Guam – It appears that the system used to pay out child support disbursements needs some fixing as nearly $6 million in undisbursed child support funds have been sitting in the bank. In fact, some of that money has been sitting there since 1991.
If you are a single parent, then you know how difficult providing for a child or children can be. Food, clothing, shelter, schooling, extra-curricular activities and medical expenses all add up in caring for a child.
Sometimes a single parent manages on their own, in other cases the single parent is provided financial support from the non-custodial parent. This support is agreed upon through either a divorce decree, a mutual agreement between both parents or determined through child support court.
In cases of the latter, the payments of child support pass through the hands of the Attorney General Office’s Child Support Enforcement Division before making its way to the custodial parent.
But according to a performance audit of the AG’s CSED State Disbursement Unit for the years 2013 to 2015 nearly $6 million in child support has been sitting in the bank undisbursed–a longstanding issue that the OPA says needs to be addressed.
The OPA says ideally the balance in the child support liability account should be from child support payments waiting to be distributed in the next day or two but a large chunk of the sitting funds dates back to 1991.
The OPA identifies several factors contributing to this. First is overage, which includes a completed obligation with no arrears, a court order currently being updated in the APASI system, or a case in which APASI simply failed to apply the payment.
Second is child support held for future payment. These are advanced payments for an ongoing obligation.

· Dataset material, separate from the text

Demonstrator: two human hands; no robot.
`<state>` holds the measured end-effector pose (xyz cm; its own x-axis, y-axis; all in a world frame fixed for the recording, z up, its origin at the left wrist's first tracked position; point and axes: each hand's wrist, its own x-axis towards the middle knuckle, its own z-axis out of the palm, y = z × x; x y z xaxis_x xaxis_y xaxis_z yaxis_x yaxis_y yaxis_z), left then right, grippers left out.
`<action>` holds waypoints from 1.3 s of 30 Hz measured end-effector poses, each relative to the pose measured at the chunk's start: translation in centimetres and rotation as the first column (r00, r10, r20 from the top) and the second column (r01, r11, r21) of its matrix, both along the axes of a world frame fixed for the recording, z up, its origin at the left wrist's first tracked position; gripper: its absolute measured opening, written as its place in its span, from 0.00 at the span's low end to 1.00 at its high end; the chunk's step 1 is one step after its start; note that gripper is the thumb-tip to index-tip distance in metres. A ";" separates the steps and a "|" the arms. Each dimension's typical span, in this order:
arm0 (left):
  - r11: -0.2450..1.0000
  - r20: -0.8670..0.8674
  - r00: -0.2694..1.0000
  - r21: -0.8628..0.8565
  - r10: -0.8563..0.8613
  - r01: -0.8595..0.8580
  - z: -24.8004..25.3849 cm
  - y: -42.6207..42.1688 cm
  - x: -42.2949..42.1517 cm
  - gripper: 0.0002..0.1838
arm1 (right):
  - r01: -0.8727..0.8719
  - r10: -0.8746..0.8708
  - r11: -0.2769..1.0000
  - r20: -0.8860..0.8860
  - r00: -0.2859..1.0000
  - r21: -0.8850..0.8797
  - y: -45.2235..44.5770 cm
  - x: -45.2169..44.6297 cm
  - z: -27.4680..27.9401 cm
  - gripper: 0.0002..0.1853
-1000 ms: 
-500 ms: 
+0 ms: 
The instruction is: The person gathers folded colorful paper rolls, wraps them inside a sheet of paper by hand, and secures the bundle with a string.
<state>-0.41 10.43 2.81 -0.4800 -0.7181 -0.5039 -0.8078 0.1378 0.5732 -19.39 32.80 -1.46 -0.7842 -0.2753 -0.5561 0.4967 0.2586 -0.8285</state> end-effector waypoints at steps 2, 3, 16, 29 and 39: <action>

Third is a collection hold as a result of further review of payment. Possible causes for this are identified as address verifications, custodial investigations, obligation changes, court ordered updates, unable to locate custodial parent and erroneous payments or other holds.
Fourth is identified as suspense when the payment needs further review because it is for a closed case and finally when the payment cannot be identified to a case.
In 2014, over $66,000 was being held for up to six months for tax offset, $206,000 held for future support, $590,000 were unidentified collections, $206,000 held while trying to locate the custodial or non-custodial parent, $235,000 held because of missing or inaccurate information, $279,000 were identified as other collections remaining undistributed, while the bulk of the funds totaling over $3.6 million were disbursed but uncashed and stale dated.
Of the amount, 73 percent have been sitting for more than five years. Why has the money been sitting for so long? The OPA states that Guam law is unclear on whether these unidentified child support payments can be escheated to the government of Guam, further stating that the AGO and DOA in 2016 planned to seek legislation to clarify the escheatment process.
If successful, the OPA anticipated a reduction of the UDCs to 1.4 million.
In a response letter dated March 29, 2016, Attorney General Elizabeth Barrett-Anderson agreed with the OPA, stating “to address these aging accounts, we plan to engage an independent financial expert to assess the nature of the UDC balances and to advise us how we might return the monies to proper parties and if not to recommend options on how to proceed.” She further states that the services would be procured by the end of fiscal year.
We reached out to the AG to see what progress has been made since that letter was sent in 2016, as well as a current balance of UDCs. We are awaiting their response.